▶ Problem details:
The reply should return the data in full, exactly as written.

━━━━━━━━━━

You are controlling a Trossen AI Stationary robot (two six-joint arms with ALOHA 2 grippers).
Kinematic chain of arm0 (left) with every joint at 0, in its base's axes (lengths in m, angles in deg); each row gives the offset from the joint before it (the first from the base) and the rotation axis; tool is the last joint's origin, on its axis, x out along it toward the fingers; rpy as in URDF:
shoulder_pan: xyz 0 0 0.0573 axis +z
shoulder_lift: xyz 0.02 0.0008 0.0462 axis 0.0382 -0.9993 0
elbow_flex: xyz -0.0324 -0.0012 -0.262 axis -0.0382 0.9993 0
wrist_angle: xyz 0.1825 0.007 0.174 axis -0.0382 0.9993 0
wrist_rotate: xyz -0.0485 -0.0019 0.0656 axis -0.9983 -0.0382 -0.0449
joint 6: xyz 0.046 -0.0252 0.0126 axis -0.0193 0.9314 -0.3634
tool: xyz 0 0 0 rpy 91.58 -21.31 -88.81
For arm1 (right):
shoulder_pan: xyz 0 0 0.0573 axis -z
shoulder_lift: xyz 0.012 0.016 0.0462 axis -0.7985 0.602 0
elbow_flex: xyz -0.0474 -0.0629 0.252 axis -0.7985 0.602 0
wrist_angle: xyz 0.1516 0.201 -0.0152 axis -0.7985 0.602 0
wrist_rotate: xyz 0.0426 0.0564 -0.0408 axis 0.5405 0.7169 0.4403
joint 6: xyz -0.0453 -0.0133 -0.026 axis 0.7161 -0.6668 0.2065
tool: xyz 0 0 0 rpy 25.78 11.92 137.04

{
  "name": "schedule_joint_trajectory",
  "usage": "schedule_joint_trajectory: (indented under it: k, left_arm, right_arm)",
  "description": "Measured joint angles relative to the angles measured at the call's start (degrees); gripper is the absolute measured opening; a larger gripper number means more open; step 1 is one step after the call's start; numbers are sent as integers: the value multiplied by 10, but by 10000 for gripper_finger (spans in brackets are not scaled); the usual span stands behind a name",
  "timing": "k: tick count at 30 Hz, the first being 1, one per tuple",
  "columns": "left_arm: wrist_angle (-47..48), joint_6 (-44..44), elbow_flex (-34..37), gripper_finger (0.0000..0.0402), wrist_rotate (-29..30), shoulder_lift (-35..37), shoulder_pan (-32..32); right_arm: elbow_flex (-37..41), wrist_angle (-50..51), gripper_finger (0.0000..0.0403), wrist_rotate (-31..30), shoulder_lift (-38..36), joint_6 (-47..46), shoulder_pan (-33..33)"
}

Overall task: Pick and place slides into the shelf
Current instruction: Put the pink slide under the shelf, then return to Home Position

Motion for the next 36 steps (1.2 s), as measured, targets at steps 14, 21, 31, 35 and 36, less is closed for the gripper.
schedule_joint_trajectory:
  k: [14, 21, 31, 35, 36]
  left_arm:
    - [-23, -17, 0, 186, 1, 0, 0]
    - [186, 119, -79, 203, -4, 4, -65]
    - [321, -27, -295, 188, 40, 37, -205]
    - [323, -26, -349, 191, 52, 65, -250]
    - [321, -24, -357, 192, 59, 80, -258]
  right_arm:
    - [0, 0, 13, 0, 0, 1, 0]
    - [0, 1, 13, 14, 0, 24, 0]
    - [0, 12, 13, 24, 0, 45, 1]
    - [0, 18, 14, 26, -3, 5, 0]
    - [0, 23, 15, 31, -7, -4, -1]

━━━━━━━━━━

▶ Your solution:
You are controlling a Trossen AI Stationary robot (two six-joint arms with ALOHA 2 grippers).
Kinematic chain of arm0 (left) with every joint at 0, in its base's axes (lengths in m, angles in deg); each row gives the offset from the joint before it (the first from the base) and the rotation axis; tool is the last joint's origin, on its axis, x out along it toward the fingers; rpy as in URDF:
shoulder_pan: xyz 0 0 0.0573 axis +z
shoulder_lift: xyz 0.02 0.0008 0.0462 axis 0.0382 -0.9993 0
elbow_flex: xyz -0.0324 -0.0012 -0.262 axis -0.0382 0.9993 0
wrist_angle: xyz 0.1825 0.007 0.174 axis -0.0382 0.9993 0
wrist_rotate: xyz -0.0485 -0.0019 0.0656 axis -0.9983 -0.0382 -0.0449
joint 6: xyz 0.046 -0.0252 0.0126 axis -0.0193 0.9314 -0.3634
tool: xyz 0 0 0 rpy 91.58 -21.31 -88.81
For arm1 (right):
shoulder_pan: xyz 0 0 0.0573 axis -z
shoulder_lift: xyz 0.012 0.016 0.0462 axis -0.7985 0.602 0
elbow_flex: xyz -0.0474 -0.0629 0.252 axis -0.7985 0.602 0
wrist_angle: xyz 0.1516 0.201 -0.0152 axis -0.7985 0.602 0
wrist_rotate: xyz 0.0426 0.0564 -0.0408 axis 0.5405 0.7169 0.4403
joint 6: xyz -0.0453 -0.0133 -0.026 axis 0.7161 -0.6668 0.2065
tool: xyz 0 0 0 rpy 25.78 11.92 137.04

{
  "name": "schedule_joint_trajectory",
  "usage": "schedule_joint_trajectory: (indented under it: k, left_arm, right_arm)",
  "description": "Measured joint angles relative to the angles measured at the call's start (degrees); gripper is the absolute measured opening; a larger gripper number means more open; step 1 is one step after the call's start; numbers are sent as integers: the value multiplied by 10, but by 10000 for gripper_finger (spans in brackets are not scaled); the usual span stands behind a name",
  "timing": "k: tick count at 30 Hz, the first being 1, one per tuple",
  "columns": "left_arm: wrist_angle (-47..48), joint_6 (-44..44), elbow_flex (-34..37), gripper_finger (0.0000..0.0402), wrist_rotate (-29..30), shoulder_lift (-35..37), shoulder_pan (-32..32); right_arm: elbow_flex (-37..41), wrist_angle (-50..51), gripper_finger (0.0000..0.0403), wrist_rotate (-31..30), shoulder_lift (-38..36), joint_6 (-47..46), shoulder_pan (-33..33)"
}

Overall task: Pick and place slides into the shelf
Current instruction: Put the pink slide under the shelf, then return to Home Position

Motion for the next 36 steps (1.2 s), as measured, targets at steps 14, 21, 31, 35 and 36, less is closed for the gripper.
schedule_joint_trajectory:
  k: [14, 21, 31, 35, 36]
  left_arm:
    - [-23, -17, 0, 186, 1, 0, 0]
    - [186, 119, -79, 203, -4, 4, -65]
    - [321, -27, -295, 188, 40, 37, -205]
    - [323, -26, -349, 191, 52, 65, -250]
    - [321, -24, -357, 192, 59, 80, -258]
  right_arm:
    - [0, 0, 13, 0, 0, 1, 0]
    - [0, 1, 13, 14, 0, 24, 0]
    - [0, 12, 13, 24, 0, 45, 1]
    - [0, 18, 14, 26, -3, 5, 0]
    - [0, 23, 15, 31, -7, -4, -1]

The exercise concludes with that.